[Dataset records]
·····
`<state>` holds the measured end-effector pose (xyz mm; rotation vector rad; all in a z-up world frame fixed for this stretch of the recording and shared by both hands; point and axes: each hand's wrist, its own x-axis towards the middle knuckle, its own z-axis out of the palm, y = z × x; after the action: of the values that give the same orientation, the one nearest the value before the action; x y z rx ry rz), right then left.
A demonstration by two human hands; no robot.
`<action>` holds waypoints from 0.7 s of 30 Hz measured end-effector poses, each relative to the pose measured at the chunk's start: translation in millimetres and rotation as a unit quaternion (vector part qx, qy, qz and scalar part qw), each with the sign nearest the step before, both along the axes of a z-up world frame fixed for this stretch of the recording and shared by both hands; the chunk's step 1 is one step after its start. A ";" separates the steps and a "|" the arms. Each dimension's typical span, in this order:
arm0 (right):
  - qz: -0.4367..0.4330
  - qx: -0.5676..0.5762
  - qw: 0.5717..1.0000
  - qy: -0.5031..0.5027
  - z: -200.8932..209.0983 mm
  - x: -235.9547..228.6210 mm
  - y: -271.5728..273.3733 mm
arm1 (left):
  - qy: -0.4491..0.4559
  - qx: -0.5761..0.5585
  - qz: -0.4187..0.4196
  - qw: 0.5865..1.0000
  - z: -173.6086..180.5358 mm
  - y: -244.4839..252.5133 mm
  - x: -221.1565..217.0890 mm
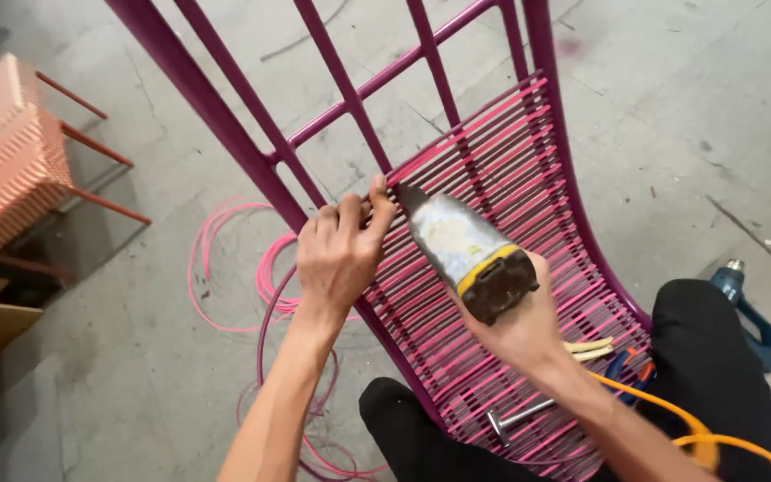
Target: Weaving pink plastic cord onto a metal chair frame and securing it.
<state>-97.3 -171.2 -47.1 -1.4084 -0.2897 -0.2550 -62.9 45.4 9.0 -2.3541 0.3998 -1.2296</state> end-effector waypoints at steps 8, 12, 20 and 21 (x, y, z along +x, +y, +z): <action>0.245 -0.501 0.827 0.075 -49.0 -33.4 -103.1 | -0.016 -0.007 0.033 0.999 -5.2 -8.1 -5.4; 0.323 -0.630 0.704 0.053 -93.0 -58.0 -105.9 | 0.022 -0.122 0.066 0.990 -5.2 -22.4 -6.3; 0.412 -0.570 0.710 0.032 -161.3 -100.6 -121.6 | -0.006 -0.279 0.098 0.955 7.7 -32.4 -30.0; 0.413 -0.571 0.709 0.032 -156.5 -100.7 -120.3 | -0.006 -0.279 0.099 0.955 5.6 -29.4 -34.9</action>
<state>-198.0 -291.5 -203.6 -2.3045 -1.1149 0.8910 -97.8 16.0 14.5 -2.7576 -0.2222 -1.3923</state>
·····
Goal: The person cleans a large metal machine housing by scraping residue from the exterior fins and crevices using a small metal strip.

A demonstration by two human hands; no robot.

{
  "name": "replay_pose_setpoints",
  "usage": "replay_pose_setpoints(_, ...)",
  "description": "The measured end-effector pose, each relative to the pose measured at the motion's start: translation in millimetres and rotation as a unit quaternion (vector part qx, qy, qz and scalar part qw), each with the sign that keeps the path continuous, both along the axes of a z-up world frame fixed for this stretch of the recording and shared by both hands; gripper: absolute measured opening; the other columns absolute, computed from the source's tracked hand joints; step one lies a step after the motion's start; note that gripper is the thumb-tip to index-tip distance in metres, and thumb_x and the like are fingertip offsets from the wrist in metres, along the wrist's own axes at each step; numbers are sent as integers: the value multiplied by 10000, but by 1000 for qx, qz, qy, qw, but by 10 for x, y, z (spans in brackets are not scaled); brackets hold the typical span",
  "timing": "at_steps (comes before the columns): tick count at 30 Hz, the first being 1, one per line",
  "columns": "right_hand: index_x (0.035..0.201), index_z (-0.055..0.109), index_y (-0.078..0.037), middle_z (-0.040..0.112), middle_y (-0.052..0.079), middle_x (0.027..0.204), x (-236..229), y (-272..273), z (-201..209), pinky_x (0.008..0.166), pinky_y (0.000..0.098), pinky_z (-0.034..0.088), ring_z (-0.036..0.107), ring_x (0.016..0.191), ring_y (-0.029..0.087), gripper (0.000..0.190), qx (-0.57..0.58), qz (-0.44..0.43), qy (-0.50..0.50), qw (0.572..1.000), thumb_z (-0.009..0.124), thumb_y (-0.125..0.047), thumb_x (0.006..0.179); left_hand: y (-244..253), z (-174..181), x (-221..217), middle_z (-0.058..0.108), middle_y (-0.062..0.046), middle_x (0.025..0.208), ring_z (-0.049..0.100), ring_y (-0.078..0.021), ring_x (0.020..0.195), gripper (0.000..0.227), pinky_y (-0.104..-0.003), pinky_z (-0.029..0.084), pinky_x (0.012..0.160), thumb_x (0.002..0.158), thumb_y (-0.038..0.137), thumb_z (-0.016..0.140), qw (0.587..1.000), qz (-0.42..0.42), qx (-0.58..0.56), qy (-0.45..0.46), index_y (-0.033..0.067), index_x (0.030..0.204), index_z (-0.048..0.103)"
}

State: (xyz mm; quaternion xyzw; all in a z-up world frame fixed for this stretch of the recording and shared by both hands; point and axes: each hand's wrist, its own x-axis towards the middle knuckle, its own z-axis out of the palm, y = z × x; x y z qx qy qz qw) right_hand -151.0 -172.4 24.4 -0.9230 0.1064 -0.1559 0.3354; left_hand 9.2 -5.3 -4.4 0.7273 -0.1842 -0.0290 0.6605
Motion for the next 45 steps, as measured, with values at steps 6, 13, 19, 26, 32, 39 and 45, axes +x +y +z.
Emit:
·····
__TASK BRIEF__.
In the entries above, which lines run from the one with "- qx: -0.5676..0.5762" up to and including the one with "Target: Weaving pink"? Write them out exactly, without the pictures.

__THE ANSWER__.
  - qx: -0.5676..0.5762
  - qw: 0.5717..1.0000
  - qy: -0.5031..0.5027
  - z: -200.8932..209.0983 mm
  - x: -235.9547..228.6210 mm
  - y: -271.5728..273.3733 mm
arm1 (left):
  - qy: -0.4491..0.4559
  - qx: -0.5761..0.5585
  - qz: -0.4187..0.4196
  - qw: 0.5865..1.0000
  - z: -173.6086..180.5358 mm
  - y: -244.4839..252.5133 mm
  - x: -221.1565..217.0890 mm
Target: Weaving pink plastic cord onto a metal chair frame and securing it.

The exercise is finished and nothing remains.